Despite the alarming projections, there are still ways for us to save money during the recession. Here are a few simple ways to recession-proof your finances.
Cut back on expenses.
One simple way to save money during a recession is to identify where you can cut back on regular expenses. It’s always a good habit to go through your monthly expenses and see which services are optional and which ones are necessary.
Some optional expenses you can downsize or cut back on include:
1. Phone plan: many service providers have hidden charges and regularly raise their fees without informing customers
2. Additional entertainment services like cable TV and other streaming sites
3. Other paid subscriptions like mobile apps or online journals
4. If you have two vehicles, consider cutting down to one, especially if you’re working from home.
These extra expenses may not seem like much, but cumulatively they can make up for a huge amount of what we spend on regularly. Cut back where you can and see how much you can save by downgrading.
Live within your means.
No matter the state of the global economy, the building blocks for saving money never changes: Spend less than you earn and invest or save what’s left.
It may sound simple, but creating a budget and sticking with it can make a huge difference. We have to eat; we have to live; we have to pay rent; we have to pay car insurance; we have to pay for groceries and utilities-those are essential expenses. But dining out and vacations are luxury or lifestyle expenses that we can do without for now. Experts recommend not spending more than 30 percent of our net (earnings after taxes and other cuts) income on our wants.
Look for a recession-proof job.
A recession-proof job is a job that we are likely to find even during difficult economic times. These are jobs that will always be in demand because they are essential for the normal functioning of society. Some examples include jobs in fields like health care, law enforcement, education, financial services, and various computer-related occupations.
Some industries fall into the category of luxury spending, such as travel and other leisure activities.
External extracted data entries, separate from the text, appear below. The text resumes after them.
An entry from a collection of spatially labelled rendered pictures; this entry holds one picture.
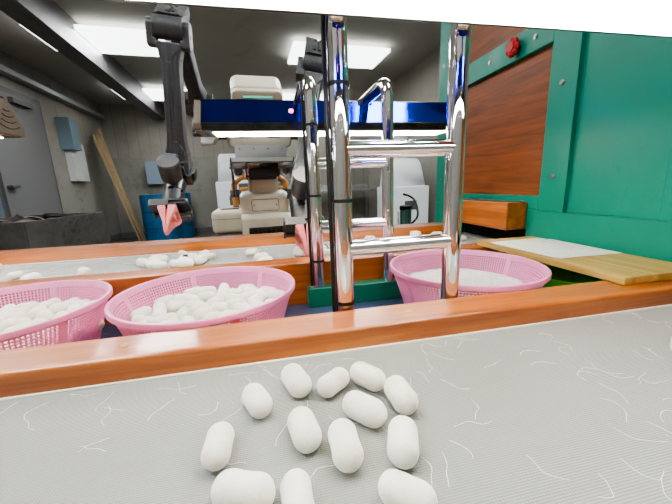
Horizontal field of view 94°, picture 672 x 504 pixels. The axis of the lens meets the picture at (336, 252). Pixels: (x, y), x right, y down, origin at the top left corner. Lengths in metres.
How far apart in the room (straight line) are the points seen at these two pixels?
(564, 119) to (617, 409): 0.66
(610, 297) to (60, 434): 0.60
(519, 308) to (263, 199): 1.22
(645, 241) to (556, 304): 0.32
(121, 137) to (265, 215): 6.54
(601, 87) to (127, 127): 7.58
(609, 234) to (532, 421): 0.56
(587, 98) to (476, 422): 0.72
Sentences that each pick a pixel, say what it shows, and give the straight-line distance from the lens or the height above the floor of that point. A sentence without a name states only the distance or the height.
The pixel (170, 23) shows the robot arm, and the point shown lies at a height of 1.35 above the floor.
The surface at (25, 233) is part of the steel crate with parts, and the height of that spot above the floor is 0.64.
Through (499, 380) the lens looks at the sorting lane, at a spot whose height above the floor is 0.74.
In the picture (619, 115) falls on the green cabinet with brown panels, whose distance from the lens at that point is 0.83.
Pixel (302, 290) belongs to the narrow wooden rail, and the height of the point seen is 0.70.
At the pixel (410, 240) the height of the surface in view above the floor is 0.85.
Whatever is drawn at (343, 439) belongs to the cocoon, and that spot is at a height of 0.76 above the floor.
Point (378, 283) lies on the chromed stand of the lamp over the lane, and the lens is 0.67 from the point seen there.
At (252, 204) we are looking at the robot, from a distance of 1.49.
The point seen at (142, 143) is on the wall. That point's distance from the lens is 7.74.
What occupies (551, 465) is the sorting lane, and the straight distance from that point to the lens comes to 0.28.
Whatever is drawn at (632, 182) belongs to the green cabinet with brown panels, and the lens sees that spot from 0.80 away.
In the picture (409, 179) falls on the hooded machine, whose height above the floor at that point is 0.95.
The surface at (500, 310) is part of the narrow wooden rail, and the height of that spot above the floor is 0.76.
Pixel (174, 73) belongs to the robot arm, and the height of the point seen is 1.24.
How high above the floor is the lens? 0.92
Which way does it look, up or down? 12 degrees down
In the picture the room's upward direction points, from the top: 2 degrees counter-clockwise
During a recession, it’s best to avoid jobs or businesses in these industries as they are always the first to suffer.
Diversify your income.
Many people lost their jobs during the pandemic, leaving them with no financial security.Having multiple streams of income helps insulate yourself from risk should your main source of income be taken away, especially in a recession.
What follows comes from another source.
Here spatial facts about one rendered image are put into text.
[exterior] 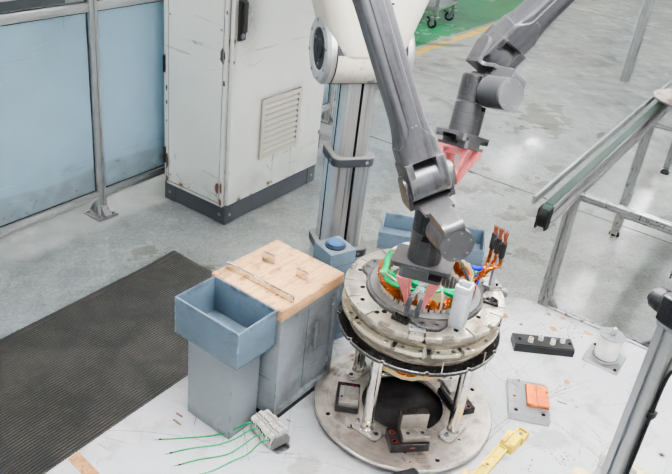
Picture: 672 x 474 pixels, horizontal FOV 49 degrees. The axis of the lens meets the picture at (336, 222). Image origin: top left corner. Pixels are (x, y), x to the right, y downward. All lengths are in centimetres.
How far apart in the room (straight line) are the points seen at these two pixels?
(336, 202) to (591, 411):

One upside of economic downturns is that they pave the way for startups to find success. Consider starting a small business based on your skills. If you’re good at cooking, try your hand at making simple homemade meals and dishes and market them online. Leverage your unique skills and create a portfolio to promote your work. Look for online trends and see if you can get your slice of the pie.
If you have plenty of time in your hands, consider finding a side hustle you can do on the weekends, like driving Uber or babysitting. While these may be riskier options during a pandemic, there might still be a demand for them in places where infection rates aren’t as high.
Limit your debt.
It’s always wise to pay off your debts on time, every time, regardless of the condition of the economy.If you have credit card debt, pay as much as you can or at least settle the minimum due each month.
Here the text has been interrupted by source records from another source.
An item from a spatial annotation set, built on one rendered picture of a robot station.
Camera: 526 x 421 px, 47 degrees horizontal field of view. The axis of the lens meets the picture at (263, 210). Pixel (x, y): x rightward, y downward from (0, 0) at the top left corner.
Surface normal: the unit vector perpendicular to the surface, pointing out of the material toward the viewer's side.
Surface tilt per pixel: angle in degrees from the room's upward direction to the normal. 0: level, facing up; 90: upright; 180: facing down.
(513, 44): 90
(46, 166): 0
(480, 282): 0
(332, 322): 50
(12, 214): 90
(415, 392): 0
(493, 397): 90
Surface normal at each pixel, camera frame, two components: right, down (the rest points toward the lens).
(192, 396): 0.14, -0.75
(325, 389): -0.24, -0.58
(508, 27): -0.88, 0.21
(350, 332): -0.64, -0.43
If youhave built a good credit history throughout the years, it’s important to protect it, especially in a recession. Good credit gives you the financial power to get a hold of goods and services when you need them. Make a habit of checking your credit score to keep an eye on your reports year-round.
Things May Get Worse Before They Get Better
We may be experiencing the full effects of the coronavirus pandemic for years to come, and it is vital now more than ever to always prepare ourselves for the worst. Tough times never last, but tough people do, and now is the time to do all that we can to protect ourselves and our loved ones from the effects of this recession.